[Records drawn from a dataset]
------------------------------------------------------------------------

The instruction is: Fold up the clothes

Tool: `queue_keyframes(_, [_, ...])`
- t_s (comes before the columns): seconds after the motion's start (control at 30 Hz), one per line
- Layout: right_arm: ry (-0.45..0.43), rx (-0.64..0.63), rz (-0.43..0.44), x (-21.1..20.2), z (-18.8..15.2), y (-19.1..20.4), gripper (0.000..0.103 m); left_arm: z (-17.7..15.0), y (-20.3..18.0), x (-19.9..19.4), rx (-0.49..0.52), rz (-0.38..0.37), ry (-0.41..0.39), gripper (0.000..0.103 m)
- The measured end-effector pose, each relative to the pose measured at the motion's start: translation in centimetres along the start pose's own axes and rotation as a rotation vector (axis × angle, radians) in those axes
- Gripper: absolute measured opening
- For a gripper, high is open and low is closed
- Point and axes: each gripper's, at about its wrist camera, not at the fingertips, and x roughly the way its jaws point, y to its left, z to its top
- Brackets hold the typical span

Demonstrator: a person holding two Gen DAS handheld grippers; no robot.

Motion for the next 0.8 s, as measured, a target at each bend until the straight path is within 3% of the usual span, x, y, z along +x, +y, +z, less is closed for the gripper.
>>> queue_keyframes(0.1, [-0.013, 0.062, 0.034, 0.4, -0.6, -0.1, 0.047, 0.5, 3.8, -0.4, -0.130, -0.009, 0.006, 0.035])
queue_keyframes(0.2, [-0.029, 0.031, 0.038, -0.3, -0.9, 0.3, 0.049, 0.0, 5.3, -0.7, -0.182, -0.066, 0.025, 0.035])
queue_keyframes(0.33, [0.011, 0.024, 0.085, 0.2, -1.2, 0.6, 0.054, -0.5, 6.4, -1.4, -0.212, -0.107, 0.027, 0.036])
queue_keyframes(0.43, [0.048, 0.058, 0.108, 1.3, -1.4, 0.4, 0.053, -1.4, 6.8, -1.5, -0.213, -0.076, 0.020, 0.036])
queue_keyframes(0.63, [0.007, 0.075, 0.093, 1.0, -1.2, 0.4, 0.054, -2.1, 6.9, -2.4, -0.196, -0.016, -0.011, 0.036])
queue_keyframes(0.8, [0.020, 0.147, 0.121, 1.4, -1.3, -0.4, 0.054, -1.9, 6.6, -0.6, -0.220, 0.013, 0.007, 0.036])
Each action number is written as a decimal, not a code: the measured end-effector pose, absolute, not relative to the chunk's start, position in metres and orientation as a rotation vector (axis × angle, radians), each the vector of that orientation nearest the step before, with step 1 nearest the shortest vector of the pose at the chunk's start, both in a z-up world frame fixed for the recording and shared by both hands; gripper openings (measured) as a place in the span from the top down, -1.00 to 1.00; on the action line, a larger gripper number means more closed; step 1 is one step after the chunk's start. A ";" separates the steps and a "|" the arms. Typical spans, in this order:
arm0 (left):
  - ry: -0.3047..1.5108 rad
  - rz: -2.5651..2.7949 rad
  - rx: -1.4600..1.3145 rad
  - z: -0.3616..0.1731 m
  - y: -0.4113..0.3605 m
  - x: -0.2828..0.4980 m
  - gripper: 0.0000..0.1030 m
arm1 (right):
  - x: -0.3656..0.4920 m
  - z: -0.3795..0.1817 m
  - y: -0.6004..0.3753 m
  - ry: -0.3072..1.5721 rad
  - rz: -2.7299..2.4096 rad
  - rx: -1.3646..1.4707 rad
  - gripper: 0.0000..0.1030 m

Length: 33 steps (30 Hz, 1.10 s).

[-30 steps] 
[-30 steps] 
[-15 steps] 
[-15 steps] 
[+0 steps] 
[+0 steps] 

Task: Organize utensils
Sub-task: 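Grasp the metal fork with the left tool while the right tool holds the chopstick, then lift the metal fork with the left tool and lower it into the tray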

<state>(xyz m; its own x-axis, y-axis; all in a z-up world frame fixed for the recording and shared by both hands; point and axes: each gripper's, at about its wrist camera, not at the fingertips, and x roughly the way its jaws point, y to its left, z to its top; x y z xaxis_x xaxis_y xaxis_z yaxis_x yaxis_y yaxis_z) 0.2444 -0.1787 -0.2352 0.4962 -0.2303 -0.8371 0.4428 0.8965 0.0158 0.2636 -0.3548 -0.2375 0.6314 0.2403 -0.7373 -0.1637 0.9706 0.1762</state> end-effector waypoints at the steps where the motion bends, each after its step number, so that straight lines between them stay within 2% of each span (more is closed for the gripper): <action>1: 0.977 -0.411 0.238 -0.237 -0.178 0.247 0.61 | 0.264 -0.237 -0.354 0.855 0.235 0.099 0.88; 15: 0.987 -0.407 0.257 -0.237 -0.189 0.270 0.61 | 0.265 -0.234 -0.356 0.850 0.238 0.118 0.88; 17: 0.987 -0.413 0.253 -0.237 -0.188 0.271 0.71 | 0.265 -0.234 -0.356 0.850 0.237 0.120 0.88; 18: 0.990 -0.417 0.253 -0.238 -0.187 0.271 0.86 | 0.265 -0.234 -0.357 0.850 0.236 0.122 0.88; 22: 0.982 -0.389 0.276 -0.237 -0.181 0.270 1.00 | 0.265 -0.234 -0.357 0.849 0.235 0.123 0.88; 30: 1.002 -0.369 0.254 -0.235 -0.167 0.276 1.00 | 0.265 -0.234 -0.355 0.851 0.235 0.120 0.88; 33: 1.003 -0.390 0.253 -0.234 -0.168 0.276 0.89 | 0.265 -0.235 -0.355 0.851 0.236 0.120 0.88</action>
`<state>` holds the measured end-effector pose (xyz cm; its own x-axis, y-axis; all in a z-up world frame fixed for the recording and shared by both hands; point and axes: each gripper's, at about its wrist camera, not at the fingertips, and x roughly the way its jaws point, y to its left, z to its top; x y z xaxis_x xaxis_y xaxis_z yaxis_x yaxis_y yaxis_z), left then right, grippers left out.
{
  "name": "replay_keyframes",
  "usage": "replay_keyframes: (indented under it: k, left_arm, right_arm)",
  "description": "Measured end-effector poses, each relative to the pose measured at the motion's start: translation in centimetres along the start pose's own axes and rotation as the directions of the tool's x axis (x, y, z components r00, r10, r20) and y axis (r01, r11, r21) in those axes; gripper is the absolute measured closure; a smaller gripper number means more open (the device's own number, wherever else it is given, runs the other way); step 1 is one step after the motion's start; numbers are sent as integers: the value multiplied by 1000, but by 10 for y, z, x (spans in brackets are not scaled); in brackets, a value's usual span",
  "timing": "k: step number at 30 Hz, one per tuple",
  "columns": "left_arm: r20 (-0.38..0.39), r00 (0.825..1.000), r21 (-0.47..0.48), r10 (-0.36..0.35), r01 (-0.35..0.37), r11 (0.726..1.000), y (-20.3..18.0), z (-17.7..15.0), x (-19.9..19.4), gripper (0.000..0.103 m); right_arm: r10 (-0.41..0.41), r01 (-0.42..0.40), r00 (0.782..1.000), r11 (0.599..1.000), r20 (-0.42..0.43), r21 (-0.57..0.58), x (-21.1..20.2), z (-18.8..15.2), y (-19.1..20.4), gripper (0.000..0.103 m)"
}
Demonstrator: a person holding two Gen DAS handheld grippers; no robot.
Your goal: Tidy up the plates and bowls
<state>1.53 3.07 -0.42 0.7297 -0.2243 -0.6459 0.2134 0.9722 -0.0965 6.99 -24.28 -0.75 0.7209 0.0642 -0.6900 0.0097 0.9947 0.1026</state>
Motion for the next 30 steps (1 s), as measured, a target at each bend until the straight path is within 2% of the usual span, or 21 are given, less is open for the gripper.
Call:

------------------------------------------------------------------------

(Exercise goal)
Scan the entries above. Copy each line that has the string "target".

(Reply)
Motion for the next 0.8 s, as measured, a target at each bend until the straight path is within 3% of the usual span, x, y, z along +x, +y, +z, less is closed for the gripper.
Motion for the next 30 steps (1 s), as measured, a target at each bend until the straight path is within 2% of the usual span, or 21 are given, less is open for the gripper.

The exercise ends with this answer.